▶ _DATA EXCERPT_
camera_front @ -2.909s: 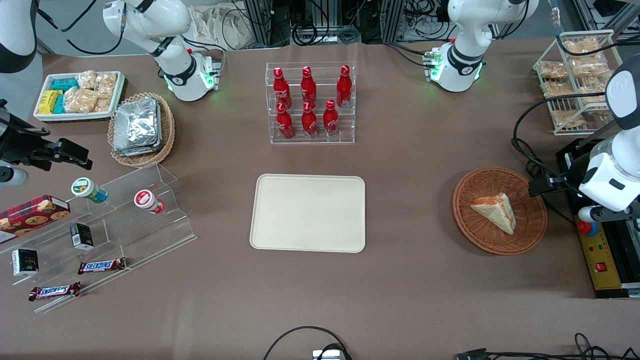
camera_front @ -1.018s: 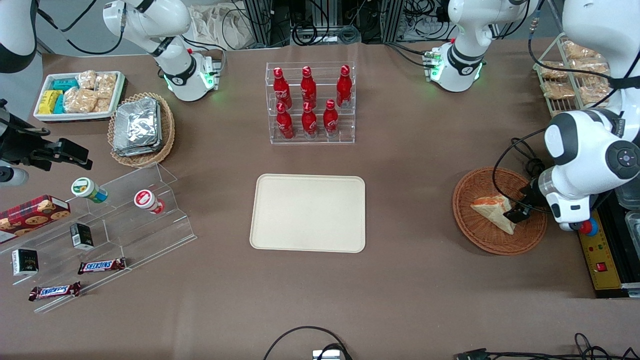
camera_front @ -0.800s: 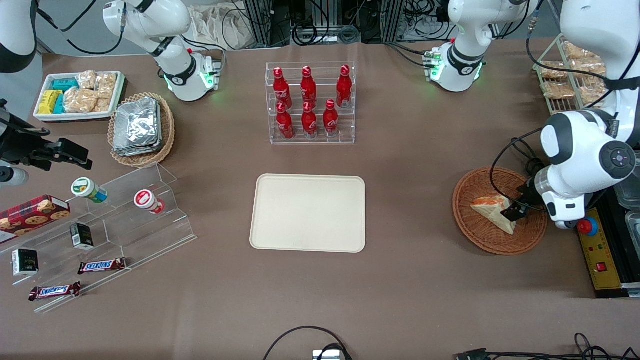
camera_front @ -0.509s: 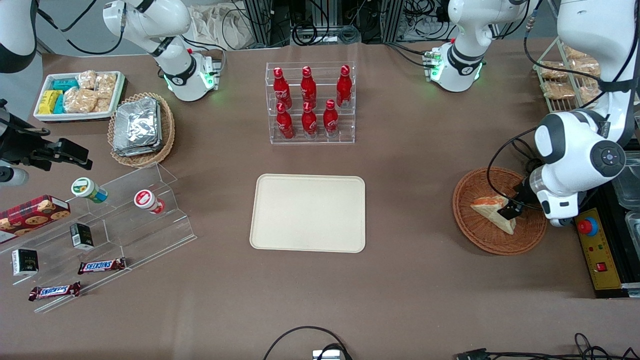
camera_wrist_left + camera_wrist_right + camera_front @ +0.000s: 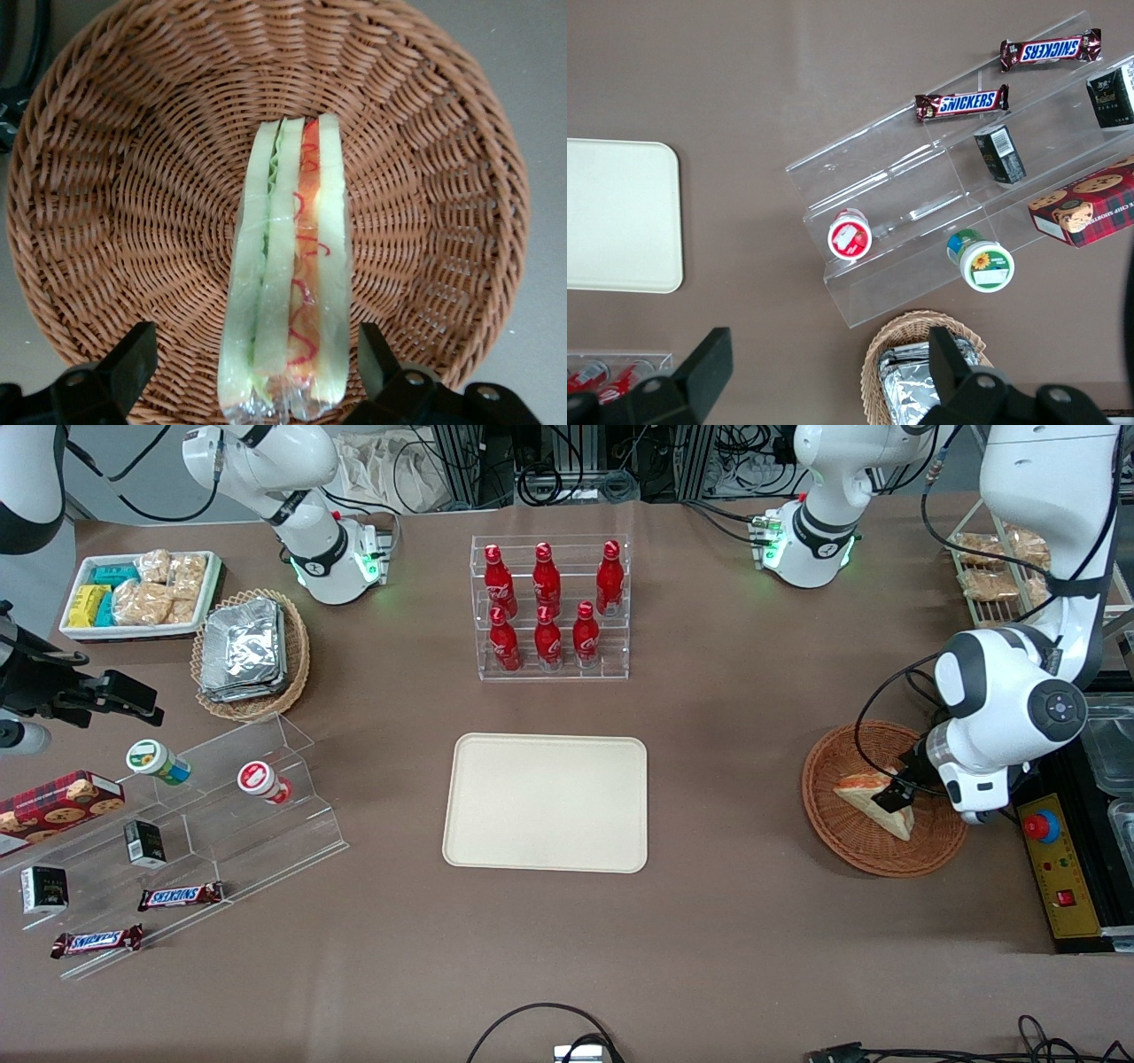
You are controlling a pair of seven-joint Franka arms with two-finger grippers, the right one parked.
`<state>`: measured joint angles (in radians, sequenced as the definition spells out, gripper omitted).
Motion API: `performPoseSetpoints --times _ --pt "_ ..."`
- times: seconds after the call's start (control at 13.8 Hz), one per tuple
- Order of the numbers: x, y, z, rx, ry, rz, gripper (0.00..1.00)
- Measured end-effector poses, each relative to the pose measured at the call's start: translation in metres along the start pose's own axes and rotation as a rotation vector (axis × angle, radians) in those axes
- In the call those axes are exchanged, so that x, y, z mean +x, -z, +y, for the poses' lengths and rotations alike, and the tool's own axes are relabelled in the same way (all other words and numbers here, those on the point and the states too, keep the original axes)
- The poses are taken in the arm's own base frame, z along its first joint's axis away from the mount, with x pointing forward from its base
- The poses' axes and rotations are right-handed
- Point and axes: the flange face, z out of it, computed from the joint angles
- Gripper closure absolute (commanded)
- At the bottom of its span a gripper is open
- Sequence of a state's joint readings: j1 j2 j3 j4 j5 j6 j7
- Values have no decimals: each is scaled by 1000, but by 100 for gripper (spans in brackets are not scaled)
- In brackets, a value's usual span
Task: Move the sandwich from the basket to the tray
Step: 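Close the left gripper on the wrapped sandwich's edge, then lift the sandwich out of the basket and carry it toward the cream tray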
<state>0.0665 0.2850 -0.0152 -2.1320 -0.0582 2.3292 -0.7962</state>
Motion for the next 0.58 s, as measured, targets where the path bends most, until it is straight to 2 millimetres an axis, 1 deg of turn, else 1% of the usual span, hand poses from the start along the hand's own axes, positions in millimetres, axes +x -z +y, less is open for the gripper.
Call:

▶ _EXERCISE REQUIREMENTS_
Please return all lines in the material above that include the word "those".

▶ _EXERCISE ANSWER_
- Measured end-effector poses, each relative to the pose measured at the call's start: translation in metres along the start pose's own axes and rotation as a rotation vector (axis × angle, radians) in those axes
- In the call those axes are exchanged, so that x, y, z mean +x, -z, +y, for the poses' lengths and rotations alike, and the tool's own axes are relabelled in the same way (all other words and numbers here, those on the point and the states too, keep the original axes)

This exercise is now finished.